Transcribe the entries that come next exactly, but not the pictures they contain.

::: Material shown :::

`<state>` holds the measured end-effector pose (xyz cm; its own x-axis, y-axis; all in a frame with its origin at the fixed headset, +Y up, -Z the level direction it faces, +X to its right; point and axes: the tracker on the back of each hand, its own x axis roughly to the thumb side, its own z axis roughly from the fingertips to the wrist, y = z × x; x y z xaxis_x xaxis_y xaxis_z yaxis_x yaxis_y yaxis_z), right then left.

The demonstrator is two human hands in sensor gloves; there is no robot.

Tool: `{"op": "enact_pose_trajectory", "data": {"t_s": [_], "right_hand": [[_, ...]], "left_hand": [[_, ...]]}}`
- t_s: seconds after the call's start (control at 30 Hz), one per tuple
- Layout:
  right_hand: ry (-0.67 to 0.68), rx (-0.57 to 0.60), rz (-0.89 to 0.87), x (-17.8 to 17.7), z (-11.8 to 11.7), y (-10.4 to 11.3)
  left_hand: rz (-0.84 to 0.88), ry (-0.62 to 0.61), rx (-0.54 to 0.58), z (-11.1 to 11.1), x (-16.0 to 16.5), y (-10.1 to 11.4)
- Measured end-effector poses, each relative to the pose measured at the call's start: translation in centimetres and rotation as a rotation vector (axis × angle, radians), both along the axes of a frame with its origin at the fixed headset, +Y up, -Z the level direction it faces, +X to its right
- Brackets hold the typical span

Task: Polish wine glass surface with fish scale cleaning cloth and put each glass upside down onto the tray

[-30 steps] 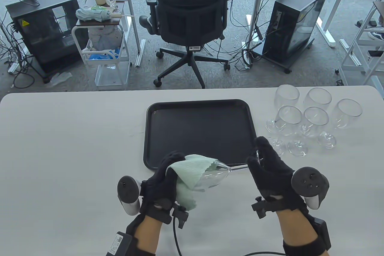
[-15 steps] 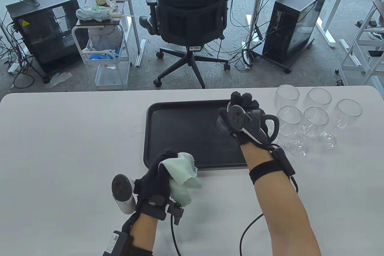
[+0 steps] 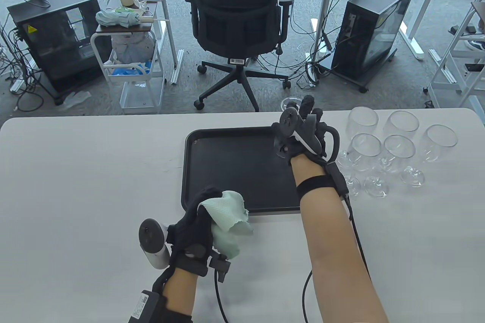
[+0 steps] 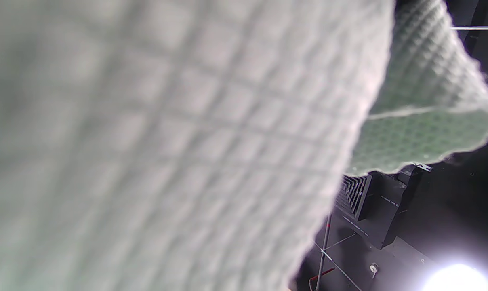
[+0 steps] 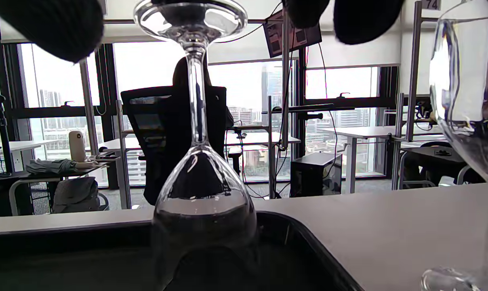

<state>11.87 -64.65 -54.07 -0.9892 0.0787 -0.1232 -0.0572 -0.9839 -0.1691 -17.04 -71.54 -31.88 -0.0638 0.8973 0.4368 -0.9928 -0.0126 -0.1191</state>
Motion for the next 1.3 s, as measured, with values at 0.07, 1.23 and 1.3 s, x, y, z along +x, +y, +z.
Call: {"op": "enact_pose_trajectory", "data": {"t_s": [0.07, 1.23, 1.3], "right_hand": [[0.007, 0.007, 0.01, 0.0, 0.4, -0.2], [-0.44, -0.024, -0.551, 27.2, 15.8, -11.4], [-0.479, -0.03, -0.62, 27.0, 14.5, -11.7]], "left_hand": [[0.002, -0.001, 0.0, 0.0, 0.0, 0.0], [0.048, -0.013, -0.009, -0.3, -0.6, -0.3], [0.04, -0.015, -0.01, -0.3, -0.6, -0.3]]}}
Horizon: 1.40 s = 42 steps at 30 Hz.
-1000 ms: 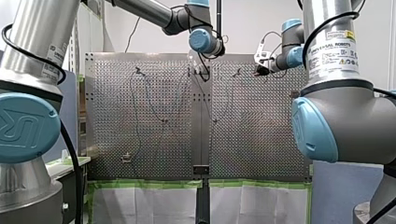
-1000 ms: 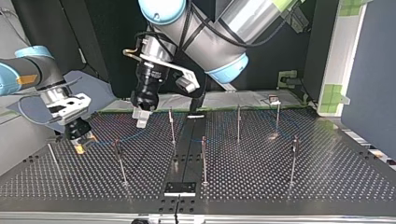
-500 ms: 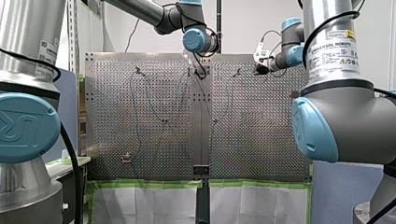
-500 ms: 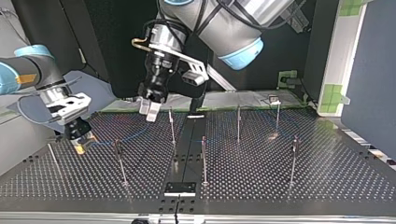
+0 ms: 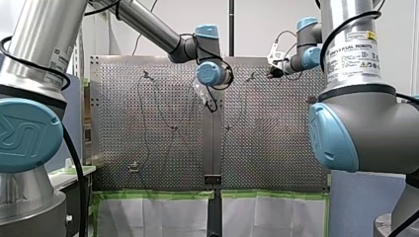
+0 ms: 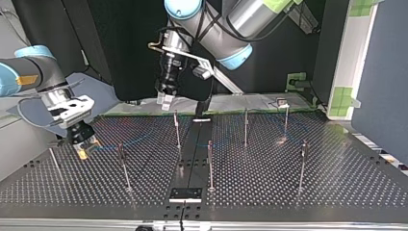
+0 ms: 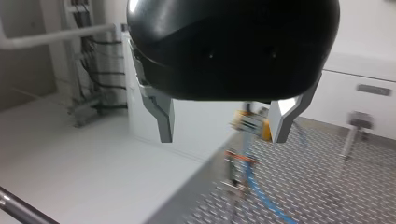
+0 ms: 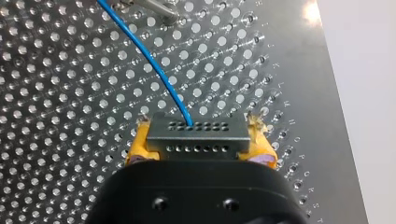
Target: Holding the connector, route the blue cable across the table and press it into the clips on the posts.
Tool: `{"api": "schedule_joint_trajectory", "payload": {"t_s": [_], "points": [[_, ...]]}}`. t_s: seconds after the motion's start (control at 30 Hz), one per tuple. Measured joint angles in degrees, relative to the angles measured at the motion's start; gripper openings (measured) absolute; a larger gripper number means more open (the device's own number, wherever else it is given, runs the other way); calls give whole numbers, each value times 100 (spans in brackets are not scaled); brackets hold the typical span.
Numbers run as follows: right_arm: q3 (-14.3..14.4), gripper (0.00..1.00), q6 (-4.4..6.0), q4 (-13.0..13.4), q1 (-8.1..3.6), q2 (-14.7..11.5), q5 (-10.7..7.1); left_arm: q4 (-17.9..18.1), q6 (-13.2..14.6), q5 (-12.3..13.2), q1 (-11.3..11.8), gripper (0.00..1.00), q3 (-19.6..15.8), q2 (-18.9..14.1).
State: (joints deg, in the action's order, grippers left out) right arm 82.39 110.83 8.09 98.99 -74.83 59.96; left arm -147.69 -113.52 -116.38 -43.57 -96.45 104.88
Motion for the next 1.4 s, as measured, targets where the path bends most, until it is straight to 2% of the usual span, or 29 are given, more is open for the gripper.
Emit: {"api": "schedule_joint_trajectory", "payload": {"t_s": [0.37, 0.67, 0.77, 0.93, 1.3, 1.4], "points": [[2, 0, 11, 8, 11, 6, 0, 554, 184, -522, -152, 100, -553, 553], [1, 0, 11, 17, 7, 17, -1, 1013, 48, -980, -391, 100, -1014, 1013], [1, 0, 14, 17, -1, 21, -1, 1174, -58, -1098, -409, 100, -1174, 1173], [2, 0, 14, 18, -8, 25, 0, 1430, -168, -984, -325, 100, -1431, 1430], [2, 0, 11, 23, 4, 33, 10, 1944, -471, -491, -82, 100, -1945, 1944], [0, 0, 6, 27, 6, 36, 14, 2091, -445, -346, -56, 100, -2091, 2090]]}}
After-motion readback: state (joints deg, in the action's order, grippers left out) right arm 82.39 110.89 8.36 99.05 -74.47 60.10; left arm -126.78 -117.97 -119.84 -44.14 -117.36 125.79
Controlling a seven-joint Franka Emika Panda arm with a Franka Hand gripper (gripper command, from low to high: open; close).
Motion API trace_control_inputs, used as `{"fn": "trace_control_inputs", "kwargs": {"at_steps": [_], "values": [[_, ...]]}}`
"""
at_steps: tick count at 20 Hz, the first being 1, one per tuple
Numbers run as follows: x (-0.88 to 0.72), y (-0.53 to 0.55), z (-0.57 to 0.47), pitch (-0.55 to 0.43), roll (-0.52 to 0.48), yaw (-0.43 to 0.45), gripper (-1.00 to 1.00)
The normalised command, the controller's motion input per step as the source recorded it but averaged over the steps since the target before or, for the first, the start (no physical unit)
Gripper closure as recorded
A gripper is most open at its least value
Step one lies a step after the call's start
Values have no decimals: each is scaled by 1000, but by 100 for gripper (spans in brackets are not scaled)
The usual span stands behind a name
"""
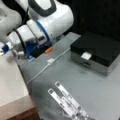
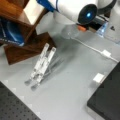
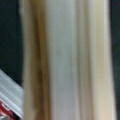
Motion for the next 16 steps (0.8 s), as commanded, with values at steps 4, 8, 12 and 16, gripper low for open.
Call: {"fn": "trace_control_inputs", "kwargs": {"at_steps": [4, 8, 12, 16], "values": [[-155, -106, 2, -16, -16, 235, 100], [-151, -84, -28, -28, -26, 247, 100], [-143, -43, -31, -34, -44, 239, 100], [-151, -24, -13, -29, -48, 220, 100]]}}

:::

Solved exercise:
`<state>` holds the measured end-effector pose (xyz cm; its own x-axis, y-axis; all in a frame with its origin at the fixed headset, +Y up, -Z the level direction it faces, +X to its right; point and axes: the tracker on the back of each hand, its own x axis roughly to the thumb side, its own z axis roughly from the fingertips to the wrist, y = z × x; x y z xaxis_x xaxis_y xaxis_z yaxis_x yaxis_y yaxis_z), right then left.

The demonstrator is two human hands in sensor gloves; there is no robot.

Tool: `{"op": "enact_pose_trajectory", "data": {"t_s": [_], "right_hand": [[_, ...]], "left_hand": [[_, ...]]}}`
- t_s: seconds after the call's start (control at 30 Hz), one per tuple
- Layout:
  right_hand: ry (-0.67 to 0.68), rx (-0.57 to 0.60), rz (-0.89 to 0.87), x (-17.8 to 17.7), z (-11.8 to 11.7), y (-10.4 to 11.3)
  left_hand: rz (-0.84 to 0.88), ry (-0.62 to 0.61), rx (-0.54 to 0.58), z (-11.1 to 11.1), x (-16.0 to 16.5), y (-10.1 to 11.4)
- Measured end-effector poses, each relative to the pose measured at the call's start: translation in centimetres and rotation as a rotation vector (axis × angle, radians), both along the axes of a frame with its origin at the fixed headset, +Y up, -Z the level direction it faces, +X to its right
- Brackets hold the typical span

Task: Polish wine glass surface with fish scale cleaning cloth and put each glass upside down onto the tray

[-30 steps] 
[-15 steps] 
[+0 steps] 
[+0 steps] 
[+0 steps] 

<state>11.87 -64.65 -54.07 -0.9892 0.0787 -0.1232 -0.0572 -0.9839 -0.1691 -17.04 -71.54 -31.88 -0.0638 0.8973 0.4368 -0.9928 -0.0126 -0.1191</state>
Motion for the next 1.3 s, as measured, with values at 0.07, 1.23 and 1.3 s, x, y, z along +x, +y, +z.
Call: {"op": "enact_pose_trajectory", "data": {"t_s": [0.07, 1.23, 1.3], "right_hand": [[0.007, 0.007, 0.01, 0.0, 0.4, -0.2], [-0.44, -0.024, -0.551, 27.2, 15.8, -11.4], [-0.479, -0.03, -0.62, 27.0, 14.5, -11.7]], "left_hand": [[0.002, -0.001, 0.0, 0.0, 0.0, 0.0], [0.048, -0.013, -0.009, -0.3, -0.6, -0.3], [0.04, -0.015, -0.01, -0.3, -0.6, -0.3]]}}
Horizon: 1.40 s = 42 steps at 30 Hz.
-1000 ms: 
-1000 ms: 
-500 ms: 
-500 ms: 
+0 ms: 
+0 ms: 
+0 ms: 
+0 ms: 
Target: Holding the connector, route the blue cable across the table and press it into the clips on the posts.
Tool: `{"api": "schedule_joint_trajectory", "payload": {"t_s": [_], "points": [[_, ...]]}}`. t_s: seconds after the motion's start (control at 30 Hz), one per tuple. Measured joint angles in degrees, relative to the angles measured at the motion's start; gripper openings (measured) absolute; a larger gripper number means more open (the device's own number, wherever else it is given, runs the other way); calls give whole numbers, each value times 100 (spans in brackets are not scaled); brackets hold the typical span.
Numbers run as follows: right_arm: q3 (-14.3..14.4), gripper (0.00..1.00), q6 (-4.4..6.0), q4 (-13.0..13.4), q1 (-8.1..3.6), q2 (-14.7..11.5), q5 (-10.7..7.1); left_arm: q4 (-17.9..18.1), q6 (-13.2..14.6), q5 (-12.3..13.2), q1 (-11.3..11.8), gripper (0.00..1.00), q3 (-19.6..15.8), q2 (-18.9..14.1).
State: (joints deg, in the action's order, grippers left out) right arm 82.39 110.83 8.09 98.99 -74.83 59.96; left arm -147.69 -113.52 -116.38 -43.57 -96.45 104.88
Motion for the next 1.4 s, as measured, targets where the path bends most, until it is straight to 2% of the usual span, or 29 are given, more is open for the gripper.
Emit: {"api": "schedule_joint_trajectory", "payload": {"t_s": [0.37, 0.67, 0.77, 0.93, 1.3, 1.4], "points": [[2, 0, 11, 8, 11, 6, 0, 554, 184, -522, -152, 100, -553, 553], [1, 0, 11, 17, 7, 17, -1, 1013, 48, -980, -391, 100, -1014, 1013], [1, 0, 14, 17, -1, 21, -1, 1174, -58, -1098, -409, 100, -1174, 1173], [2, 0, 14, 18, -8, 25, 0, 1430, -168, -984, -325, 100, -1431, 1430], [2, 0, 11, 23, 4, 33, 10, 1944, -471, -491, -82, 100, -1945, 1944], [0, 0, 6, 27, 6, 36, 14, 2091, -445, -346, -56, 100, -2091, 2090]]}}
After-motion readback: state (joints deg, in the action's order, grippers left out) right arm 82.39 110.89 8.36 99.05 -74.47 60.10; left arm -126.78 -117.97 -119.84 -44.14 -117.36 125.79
Controlling a seven-joint Franka Emika Panda arm with a Franka Hand gripper (gripper command, from low to high: open; close).
Motion API trace_control_inputs, used as `{"fn": "trace_control_inputs", "kwargs": {"at_steps": [_], "values": [[_, ...]]}}`
"""
at_steps: tick count at 20 Hz, the first being 1, one per tuple
Numbers run as follows: x (-0.88 to 0.72), y (-0.53 to 0.55), z (-0.57 to 0.47), pitch (-0.55 to 0.43), roll (-0.52 to 0.48), yaw (-0.43 to 0.45), gripper (-1.00 to 1.00)
The normalised command, the controller's motion input per step as the source recorded it but averaged over the steps since the target before or, for the first, the start (no physical unit)
Gripper closure as recorded
A gripper is most open at its least value
Step one lies a step after the call's start
Values have no decimals: each is scaled by 1000, but by 100 for gripper (spans in brackets are not scaled)
The usual span stands behind a name
"""
Motion for the next 16 steps (0.8 s), as commanded, with values at steps 4, 8, 12 and 16, gripper low for open.
Call: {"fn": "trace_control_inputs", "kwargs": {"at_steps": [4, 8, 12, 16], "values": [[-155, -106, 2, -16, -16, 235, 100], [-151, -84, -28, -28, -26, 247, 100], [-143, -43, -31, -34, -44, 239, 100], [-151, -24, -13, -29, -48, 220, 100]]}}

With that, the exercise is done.